A lifelong fan of the Buffalo Bills football team, Russert often closed Sunday broadcasts during the football season with a statement of encouragement for the franchise. The team released a statement on the day of his death, saying that listening to Russert's "Go Bills" exhortation was part of their Sunday morning game preparation. He once prayed publicly on the show with his father when the Bills were going for the Super Bowl for the fourth consecutive time before Super Bowl XXVIII. On July 23, 2008, U.S. Route 20A leading to the Bills' Ralph Wilson Stadium in Orchard Park, New York was renamed the "Timothy J. Russert Highway".

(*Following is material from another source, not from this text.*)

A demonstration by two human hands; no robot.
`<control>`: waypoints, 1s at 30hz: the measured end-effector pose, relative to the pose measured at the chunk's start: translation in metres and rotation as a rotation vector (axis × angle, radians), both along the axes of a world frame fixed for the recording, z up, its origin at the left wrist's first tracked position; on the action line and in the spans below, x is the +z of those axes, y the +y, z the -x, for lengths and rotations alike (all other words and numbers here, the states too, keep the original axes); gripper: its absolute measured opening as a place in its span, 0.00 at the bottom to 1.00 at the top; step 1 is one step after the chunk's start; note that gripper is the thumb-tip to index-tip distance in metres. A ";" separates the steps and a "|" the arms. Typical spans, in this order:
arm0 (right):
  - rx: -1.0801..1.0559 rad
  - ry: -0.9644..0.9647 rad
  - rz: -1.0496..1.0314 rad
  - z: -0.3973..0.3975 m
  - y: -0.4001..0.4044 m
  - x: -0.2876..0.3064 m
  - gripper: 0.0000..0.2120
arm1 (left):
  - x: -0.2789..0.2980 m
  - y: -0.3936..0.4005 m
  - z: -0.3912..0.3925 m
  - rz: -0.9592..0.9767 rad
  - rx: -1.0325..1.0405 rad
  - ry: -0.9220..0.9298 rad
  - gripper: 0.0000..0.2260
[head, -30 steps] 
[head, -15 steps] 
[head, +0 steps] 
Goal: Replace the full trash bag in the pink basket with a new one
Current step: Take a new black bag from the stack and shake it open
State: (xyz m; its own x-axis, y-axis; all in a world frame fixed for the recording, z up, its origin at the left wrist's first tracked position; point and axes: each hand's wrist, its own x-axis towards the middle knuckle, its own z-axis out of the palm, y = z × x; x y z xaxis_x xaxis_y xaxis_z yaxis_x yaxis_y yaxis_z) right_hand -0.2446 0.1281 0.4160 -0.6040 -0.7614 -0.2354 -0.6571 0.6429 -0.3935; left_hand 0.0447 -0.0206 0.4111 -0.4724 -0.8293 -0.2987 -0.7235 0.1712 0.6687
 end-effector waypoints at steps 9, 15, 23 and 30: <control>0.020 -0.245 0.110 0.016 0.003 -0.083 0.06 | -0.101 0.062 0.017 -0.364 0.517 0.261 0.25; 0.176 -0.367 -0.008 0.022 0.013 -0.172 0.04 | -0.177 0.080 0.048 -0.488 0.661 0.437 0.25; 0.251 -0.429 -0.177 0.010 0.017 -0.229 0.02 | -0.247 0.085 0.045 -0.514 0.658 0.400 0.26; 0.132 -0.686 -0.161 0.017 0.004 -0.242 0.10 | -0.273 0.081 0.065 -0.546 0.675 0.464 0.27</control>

Russert was also a Buffalo Sabres fan and appeared on an episode of Meet the Press next to the Stanley Cup during a Sabres playoff run. While his son was attending Boston College, he often ended Meet the Press with a mention of the success of various Boston College sports teams.

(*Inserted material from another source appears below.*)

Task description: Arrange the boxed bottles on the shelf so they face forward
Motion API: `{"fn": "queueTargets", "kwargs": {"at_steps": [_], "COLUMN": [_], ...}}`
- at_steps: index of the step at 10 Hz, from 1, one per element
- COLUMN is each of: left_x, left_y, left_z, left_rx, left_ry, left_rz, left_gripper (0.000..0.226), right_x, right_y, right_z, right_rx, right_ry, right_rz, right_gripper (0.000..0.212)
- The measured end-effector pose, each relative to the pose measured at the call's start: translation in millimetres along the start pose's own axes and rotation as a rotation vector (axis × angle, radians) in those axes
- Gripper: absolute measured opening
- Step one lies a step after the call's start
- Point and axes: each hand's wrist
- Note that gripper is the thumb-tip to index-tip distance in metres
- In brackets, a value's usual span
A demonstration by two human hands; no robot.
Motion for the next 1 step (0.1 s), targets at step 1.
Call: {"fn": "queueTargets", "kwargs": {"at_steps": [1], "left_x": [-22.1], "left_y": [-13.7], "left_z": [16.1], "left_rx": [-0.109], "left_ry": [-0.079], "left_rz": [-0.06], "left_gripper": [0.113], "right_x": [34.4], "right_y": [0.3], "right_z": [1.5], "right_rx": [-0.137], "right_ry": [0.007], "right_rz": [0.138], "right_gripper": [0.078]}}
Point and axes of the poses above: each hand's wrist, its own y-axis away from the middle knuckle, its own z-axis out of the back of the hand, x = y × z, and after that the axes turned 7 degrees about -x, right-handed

While a student at the Cleveland–Marshall College of Law, Russert attended Ten Cent Beer Night, a promotion by the Cleveland Indians which ended in a riot at the stadium. "I went with $2 in my pocket," he recalled. "You do the math."

==Author==
In 2004 Russert penned a best-selling autobiography, Big Russ and Me, which chronicled his life growing up in the predominantly Irish-American working-class neighborhood of South Buffalo and his education at Canisius High School. Russert's father Timothy Joseph Russert, "Big Russ", was a World War II veteran who held down two jobs after the war, emphasized the importance of maintaining strong family values, the reverence of faith, and never taking a short cut to reach a goal. Russert claimed to have received over 60,000 letters from people in response to the book, detailing their own experiences with their fathers. He released Wisdom of Our Fathers: Lessons and Letters from Daughters and Sons in 2005, a collection of some of these letters. This book also became a best-seller.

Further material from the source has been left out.